Superbowl, Black Eyed Peas, Groupon, Kenneth Cole, Aguilera and Social Media

By February 7, 2011Social Media

If you’re not truly plugged in to social media, you’re missing more than half the fun. There’s nothing better than the full-on rants that happen via Twitter, Facebook and blogs while a nationally televised event gone wrong or PR snafu unfolds.

Last week’s Kenneth Cole tweet made mainstream news, so even if you’re not a Twitter user, you probably know about it, but found out much later than a good 12-20 percent of the population.

It has gotten so integrated for me that it is my strong preference to have Tweetdeck open and flying during something like the Superbowl (Inauguration, State of the Union and any disaster reporting have also been memorable moments in the twitterverse). All Sunday, Twitter helped fuel excitement for the game (and who am I kidding: the commercials).

A reported 4.5 million tweets were generated by the Superbowl.

The fast and furious response to that nightmare of a halftime show and Christina Aguilera’s goof in the national anthem were hot topics, rather than tweets about the game itself.

Marketing, advertising and PR folks were on fire about the tasteless Groupon ad.
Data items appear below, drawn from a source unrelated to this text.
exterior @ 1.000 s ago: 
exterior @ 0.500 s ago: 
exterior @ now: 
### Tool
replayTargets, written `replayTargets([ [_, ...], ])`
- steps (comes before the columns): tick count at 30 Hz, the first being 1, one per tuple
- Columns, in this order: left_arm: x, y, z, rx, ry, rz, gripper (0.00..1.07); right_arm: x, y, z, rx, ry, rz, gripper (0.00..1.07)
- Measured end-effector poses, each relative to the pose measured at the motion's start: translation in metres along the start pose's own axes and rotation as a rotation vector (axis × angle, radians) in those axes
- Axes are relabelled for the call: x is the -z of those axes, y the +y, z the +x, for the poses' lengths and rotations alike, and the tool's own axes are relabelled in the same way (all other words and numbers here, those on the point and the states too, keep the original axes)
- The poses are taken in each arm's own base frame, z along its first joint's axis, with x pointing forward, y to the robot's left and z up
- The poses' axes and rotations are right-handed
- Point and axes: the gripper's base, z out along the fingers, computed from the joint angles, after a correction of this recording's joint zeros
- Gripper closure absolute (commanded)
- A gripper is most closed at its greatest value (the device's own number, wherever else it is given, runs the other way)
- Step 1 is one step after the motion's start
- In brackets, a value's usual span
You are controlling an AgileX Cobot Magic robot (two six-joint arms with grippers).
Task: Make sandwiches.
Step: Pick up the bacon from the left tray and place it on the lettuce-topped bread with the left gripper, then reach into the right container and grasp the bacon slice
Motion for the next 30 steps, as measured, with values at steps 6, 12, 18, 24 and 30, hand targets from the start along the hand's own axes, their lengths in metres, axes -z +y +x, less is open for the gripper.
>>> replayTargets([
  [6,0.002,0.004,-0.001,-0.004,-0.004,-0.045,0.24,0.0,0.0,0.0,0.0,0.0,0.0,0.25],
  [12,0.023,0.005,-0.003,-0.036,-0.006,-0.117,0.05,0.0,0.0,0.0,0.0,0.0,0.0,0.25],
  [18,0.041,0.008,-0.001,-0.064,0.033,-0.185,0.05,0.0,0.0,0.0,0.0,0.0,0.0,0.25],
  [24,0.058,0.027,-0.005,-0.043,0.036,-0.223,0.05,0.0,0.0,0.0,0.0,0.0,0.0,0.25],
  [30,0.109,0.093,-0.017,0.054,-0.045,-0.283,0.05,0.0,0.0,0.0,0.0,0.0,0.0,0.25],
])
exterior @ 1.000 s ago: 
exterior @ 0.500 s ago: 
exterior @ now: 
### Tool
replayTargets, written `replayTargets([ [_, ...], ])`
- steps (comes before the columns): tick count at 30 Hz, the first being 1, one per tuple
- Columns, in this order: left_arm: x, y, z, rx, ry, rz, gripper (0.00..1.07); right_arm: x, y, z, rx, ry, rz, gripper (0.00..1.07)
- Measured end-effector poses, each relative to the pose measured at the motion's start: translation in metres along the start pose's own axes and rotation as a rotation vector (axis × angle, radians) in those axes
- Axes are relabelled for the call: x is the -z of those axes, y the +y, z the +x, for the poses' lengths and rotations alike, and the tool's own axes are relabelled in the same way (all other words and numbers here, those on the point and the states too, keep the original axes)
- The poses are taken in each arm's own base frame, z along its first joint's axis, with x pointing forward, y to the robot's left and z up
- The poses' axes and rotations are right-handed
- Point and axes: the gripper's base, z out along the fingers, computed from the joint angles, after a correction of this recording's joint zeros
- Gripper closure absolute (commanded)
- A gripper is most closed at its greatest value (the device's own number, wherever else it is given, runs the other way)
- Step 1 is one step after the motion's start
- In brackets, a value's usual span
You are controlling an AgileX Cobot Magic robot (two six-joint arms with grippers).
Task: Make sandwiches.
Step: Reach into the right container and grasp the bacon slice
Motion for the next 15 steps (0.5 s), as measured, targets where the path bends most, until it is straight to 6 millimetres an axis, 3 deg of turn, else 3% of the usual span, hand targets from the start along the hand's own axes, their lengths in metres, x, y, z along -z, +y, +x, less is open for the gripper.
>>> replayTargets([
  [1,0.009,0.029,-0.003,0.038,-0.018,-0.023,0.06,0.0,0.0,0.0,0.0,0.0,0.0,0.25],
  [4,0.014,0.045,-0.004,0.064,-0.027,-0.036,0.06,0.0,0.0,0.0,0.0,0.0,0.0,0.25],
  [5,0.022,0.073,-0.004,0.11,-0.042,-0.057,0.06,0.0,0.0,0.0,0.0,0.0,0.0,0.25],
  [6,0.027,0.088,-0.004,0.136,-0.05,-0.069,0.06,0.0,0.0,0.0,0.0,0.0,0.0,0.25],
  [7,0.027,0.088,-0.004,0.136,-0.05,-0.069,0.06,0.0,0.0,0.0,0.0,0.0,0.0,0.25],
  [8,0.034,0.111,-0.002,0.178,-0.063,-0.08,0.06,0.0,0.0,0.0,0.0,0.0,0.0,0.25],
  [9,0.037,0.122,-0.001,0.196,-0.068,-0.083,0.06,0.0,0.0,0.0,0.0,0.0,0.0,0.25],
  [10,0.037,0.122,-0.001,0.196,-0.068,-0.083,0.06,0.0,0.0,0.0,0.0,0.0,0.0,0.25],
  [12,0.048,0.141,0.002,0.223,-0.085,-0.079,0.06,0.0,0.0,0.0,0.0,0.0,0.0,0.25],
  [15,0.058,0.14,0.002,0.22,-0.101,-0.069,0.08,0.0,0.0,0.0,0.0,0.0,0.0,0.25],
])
I missed the commercial when it aired but quickly saw that something was up via my Twitter feed.  Many of those I follow unsubscribed from the service in the middle of the game, which may teach Groupon, a company whose backbone is social networks, the ultimate lesson.

If you’re still unsure about the power of social media and think it has nothing to do with you and the world around you, I encourage you to experience the next national event with one eye on the Web; there are layers you are missing and some great additional content that will make you better informed faster and often, with much more entertainment than a Superbowl halftime show has to offer.


  • Jason Fitzpatrick says:

    I believe the guys at Groupon were trying to get some extra media attention to their commercial and brand. That’s why, perhaps, they attempted to do a controversial pice that would be shown around everywhere. The move clearly backfired, since the commercial wasn’t even fun, or smart. It didn’t even create awareness on the situation in Tibet. It just pissed people off. I read a very good analysis on this on this blog:

  • Jen A says:

    I wonder, though, where to draw the line. I admit that I love my FB and I like Twitter, and I certainly find out information from both sources long before the evening news or newspapers (do people even still use such dinosaurs of information?). Still – I was at a Super Bowl party last night with people I wanted to hang out with and spend time with in real life, and was more than a little annoyed by one person who was on her phone CONSTANTLY while we were hanging out. I mean, it’s one thing if you’re sitting in your living room alone watching the game, but when you’re hanging out with 6-8 people you know and like, chatting and bantering and having actual face time, am I wrong to be really annoyed by the person in the corner not engaged with anyone else, just reading FB and Twitter all night?

  • Marijean says:

    I totally agree – when you’re with others, be with them. I certainly would never do that at a party!